▸ **TASK BRIEF**:
What you return must match the data below exactly, minus any pictures.

▸ **GIVEN MATERIAL**:
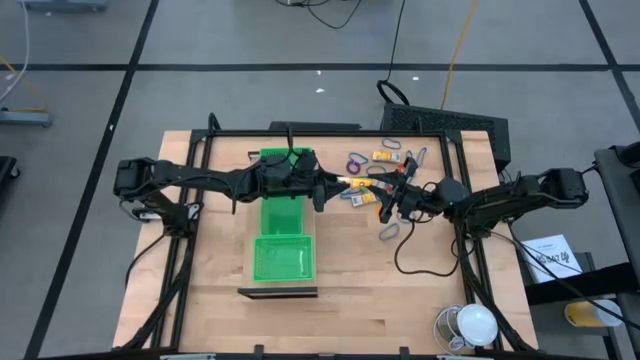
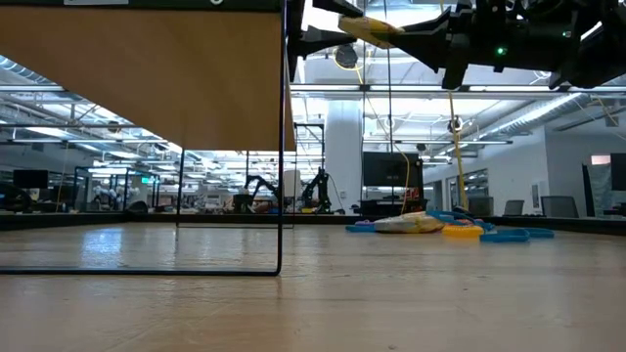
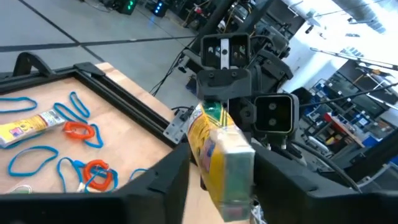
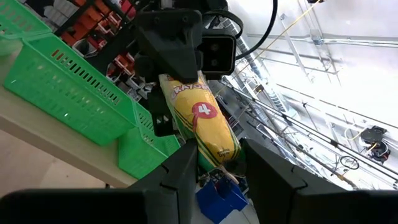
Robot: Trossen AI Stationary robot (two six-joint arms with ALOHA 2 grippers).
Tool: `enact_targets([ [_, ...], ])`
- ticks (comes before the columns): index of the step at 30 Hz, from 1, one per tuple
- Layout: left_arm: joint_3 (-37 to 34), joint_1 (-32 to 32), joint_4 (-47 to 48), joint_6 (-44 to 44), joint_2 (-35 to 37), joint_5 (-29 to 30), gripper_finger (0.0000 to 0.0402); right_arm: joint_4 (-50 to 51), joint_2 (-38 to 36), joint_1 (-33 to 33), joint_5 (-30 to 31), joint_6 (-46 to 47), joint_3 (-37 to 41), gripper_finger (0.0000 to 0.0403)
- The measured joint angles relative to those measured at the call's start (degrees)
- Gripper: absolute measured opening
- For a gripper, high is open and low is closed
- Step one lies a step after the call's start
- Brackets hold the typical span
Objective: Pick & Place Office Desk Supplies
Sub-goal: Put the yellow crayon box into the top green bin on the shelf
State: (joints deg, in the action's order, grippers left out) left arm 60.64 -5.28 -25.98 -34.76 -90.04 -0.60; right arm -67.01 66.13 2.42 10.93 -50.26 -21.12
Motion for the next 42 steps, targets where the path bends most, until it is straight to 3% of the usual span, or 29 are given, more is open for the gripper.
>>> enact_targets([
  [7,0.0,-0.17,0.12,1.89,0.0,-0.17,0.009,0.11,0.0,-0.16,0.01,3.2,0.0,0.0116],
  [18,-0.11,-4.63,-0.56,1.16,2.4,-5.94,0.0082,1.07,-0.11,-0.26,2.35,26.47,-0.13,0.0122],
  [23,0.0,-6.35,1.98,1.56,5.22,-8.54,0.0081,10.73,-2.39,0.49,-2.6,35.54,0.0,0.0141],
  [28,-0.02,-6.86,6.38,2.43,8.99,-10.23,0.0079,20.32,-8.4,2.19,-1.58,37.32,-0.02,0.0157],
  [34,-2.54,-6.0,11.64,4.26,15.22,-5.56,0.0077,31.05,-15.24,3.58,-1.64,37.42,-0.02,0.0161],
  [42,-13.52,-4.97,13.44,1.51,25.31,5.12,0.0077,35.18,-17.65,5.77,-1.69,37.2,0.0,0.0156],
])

▸ **ANSWER TO THE PROBLEM**:
Robot: Trossen AI Stationary robot (two six-joint arms with ALOHA 2 grippers).
Tool: `enact_targets([ [_, ...], ])`
- ticks (comes before the columns): index of the step at 30 Hz, from 1, one per tuple
- Layout: left_arm: joint_3 (-37 to 34), joint_1 (-32 to 32), joint_4 (-47 to 48), joint_6 (-44 to 44), joint_2 (-35 to 37), joint_5 (-29 to 30), gripper_finger (0.0000 to 0.0402); right_arm: joint_4 (-50 to 51), joint_2 (-38 to 36), joint_1 (-33 to 33), joint_5 (-30 to 31), joint_6 (-46 to 47), joint_3 (-37 to 41), gripper_finger (0.0000 to 0.0403)
- The measured joint angles relative to those measured at the call's start (degrees)
- Gripper: absolute measured opening
- For a gripper, high is open and low is closed
- Step one lies a step after the call's start
- Brackets hold the typical span
Objective: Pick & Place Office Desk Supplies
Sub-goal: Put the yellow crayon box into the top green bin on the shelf
State: (joints deg, in the action's order, grippers left out) left arm 60.64 -5.28 -25.98 -34.76 -90.04 -0.60; right arm -67.01 66.13 2.42 10.93 -50.26 -21.12
Motion for the next 42 steps, targets where the path bends most, until it is straight to 3% of the usual span, or 29 are given, more is open for the gripper.
>>> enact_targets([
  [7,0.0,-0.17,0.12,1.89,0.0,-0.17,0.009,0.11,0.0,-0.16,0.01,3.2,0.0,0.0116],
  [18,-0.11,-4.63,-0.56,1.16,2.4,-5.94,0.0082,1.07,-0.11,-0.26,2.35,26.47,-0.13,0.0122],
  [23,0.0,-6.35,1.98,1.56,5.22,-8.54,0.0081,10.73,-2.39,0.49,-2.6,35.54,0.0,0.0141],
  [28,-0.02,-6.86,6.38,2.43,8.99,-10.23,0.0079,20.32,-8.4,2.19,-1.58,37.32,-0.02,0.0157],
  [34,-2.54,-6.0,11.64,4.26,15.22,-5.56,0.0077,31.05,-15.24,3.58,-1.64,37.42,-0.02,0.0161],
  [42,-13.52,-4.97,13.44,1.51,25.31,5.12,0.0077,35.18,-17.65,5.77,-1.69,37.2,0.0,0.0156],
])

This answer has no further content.